(MATERIAL SUPPLIED Opens)

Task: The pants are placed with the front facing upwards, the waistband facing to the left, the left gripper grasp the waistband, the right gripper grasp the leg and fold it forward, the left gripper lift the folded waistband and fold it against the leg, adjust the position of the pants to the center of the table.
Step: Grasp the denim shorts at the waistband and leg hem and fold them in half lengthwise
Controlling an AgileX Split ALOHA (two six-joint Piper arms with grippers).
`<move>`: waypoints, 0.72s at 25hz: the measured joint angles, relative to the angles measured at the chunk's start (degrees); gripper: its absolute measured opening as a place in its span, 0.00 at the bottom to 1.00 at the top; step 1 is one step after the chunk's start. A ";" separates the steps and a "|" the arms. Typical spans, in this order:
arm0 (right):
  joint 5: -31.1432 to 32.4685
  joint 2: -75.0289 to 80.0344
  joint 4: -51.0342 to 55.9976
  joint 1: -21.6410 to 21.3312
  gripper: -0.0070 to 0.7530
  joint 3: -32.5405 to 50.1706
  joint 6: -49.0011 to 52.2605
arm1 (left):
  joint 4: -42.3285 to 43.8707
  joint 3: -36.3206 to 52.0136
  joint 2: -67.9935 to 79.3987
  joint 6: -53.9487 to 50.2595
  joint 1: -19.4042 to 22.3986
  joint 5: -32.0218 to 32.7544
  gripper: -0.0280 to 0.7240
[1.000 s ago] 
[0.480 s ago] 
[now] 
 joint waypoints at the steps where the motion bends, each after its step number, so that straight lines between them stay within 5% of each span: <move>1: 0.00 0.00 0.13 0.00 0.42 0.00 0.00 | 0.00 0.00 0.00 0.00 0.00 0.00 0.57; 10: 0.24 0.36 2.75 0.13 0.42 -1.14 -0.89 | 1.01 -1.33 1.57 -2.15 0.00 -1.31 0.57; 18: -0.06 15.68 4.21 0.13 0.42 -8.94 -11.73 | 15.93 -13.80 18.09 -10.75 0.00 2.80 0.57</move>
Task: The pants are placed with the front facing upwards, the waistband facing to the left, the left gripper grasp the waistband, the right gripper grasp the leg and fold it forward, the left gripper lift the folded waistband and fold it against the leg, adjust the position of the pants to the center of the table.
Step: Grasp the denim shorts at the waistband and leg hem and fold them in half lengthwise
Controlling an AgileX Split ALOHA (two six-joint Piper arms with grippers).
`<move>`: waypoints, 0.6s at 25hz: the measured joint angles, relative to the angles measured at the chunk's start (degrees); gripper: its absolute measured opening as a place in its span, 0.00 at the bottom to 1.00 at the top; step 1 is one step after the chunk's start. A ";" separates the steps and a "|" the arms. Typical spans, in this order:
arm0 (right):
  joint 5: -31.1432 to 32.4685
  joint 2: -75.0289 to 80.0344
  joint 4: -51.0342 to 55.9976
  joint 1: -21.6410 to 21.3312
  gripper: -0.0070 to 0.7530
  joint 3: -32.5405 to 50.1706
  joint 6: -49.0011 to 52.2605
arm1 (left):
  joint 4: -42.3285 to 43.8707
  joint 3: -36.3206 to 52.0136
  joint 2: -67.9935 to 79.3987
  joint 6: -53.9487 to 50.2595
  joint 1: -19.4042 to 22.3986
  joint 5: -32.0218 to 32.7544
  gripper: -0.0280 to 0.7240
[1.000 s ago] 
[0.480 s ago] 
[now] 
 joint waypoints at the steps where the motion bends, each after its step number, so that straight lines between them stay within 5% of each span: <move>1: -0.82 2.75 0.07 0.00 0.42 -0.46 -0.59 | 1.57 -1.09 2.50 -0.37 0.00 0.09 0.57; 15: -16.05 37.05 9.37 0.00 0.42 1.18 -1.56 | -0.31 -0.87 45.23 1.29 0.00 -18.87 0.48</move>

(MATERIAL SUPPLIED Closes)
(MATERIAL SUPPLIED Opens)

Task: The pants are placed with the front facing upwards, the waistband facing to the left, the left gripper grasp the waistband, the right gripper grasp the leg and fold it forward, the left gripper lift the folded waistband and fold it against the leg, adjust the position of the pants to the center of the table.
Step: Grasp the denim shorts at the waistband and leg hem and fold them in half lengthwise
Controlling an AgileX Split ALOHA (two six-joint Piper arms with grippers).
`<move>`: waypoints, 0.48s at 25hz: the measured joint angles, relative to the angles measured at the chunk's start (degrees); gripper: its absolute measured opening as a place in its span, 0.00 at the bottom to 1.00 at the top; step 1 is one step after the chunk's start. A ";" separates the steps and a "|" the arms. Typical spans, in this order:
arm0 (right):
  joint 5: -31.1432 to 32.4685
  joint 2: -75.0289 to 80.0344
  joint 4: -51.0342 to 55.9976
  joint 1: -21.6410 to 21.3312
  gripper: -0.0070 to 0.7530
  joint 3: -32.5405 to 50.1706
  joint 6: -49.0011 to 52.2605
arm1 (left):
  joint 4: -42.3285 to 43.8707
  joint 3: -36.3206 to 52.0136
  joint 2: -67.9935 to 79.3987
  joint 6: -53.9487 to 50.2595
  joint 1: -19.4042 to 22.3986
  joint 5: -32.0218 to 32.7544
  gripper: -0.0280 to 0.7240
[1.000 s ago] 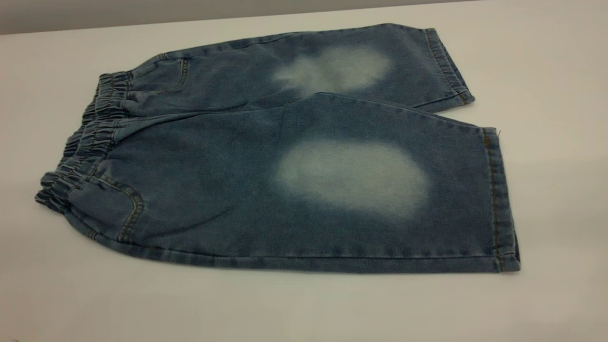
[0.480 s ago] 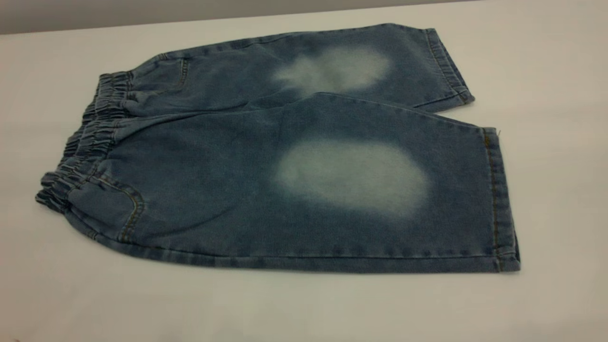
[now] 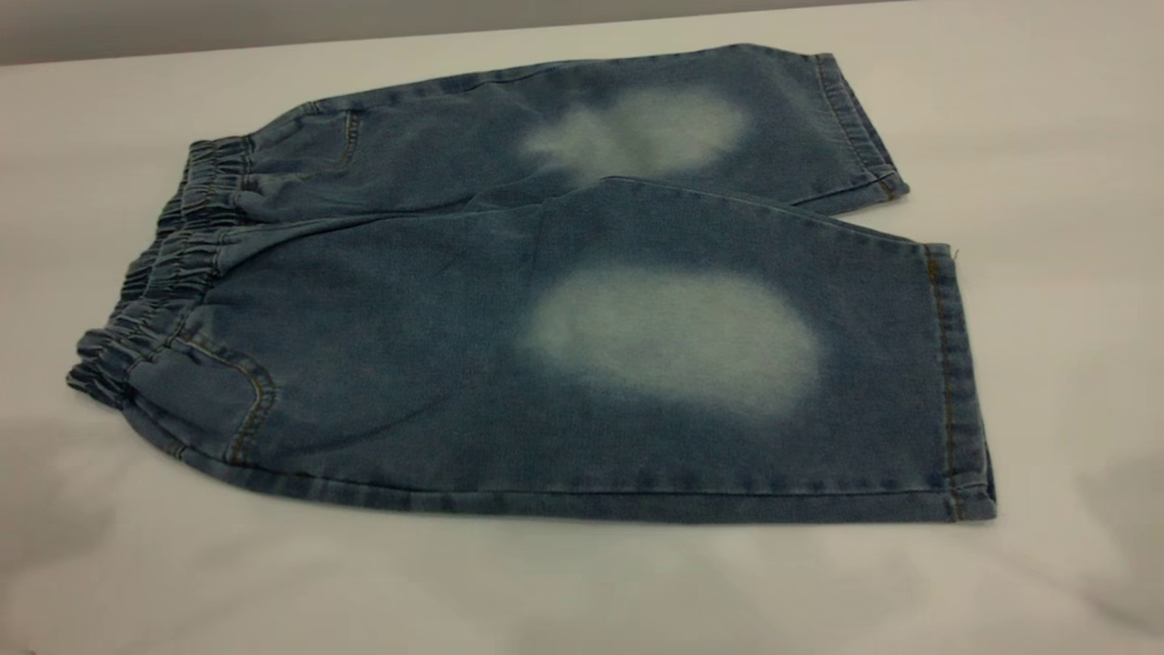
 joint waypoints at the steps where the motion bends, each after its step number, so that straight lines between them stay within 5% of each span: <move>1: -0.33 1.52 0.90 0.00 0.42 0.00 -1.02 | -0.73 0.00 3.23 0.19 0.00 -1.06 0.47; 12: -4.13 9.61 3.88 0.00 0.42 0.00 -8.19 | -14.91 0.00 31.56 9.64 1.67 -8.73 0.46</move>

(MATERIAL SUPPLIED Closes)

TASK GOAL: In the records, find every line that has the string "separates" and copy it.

TASK SOLUTION:
`<move>`: waypoints, 0.72s at 25hz: the measured joint angles, relative to the angles measured at the chunk's start (degrees); gripper: its absolute measured opening as a place in its span, 0.00 at the bottom to 1.00 at the top; step 1 is one step after the chunk's start. A ";" separates the steps and a "|" the arms. Typical spans, in this order:
`<move>`: waypoints, 0.6s at 25hz: the measured joint angles, relative to the angles measured at the chunk's start (degrees); gripper: its absolute measured opening as a place in its span, 0.00 at the bottom to 1.00 at the top; step 1 is one step after the chunk's start. A ";" separates the steps and a "|" the arms. Typical spans, in this order:
`<move>`: waypoints, 0.48s at 25hz: the measured joint angles, relative to the angles measured at the chunk's start (degrees); gripper: its absolute measured opening as a place in its span, 0.00 at the bottom to 1.00 at the top; step 1 is one step after the chunk's start. A ";" separates the steps and a "|" the arms. Typical spans, in this order:

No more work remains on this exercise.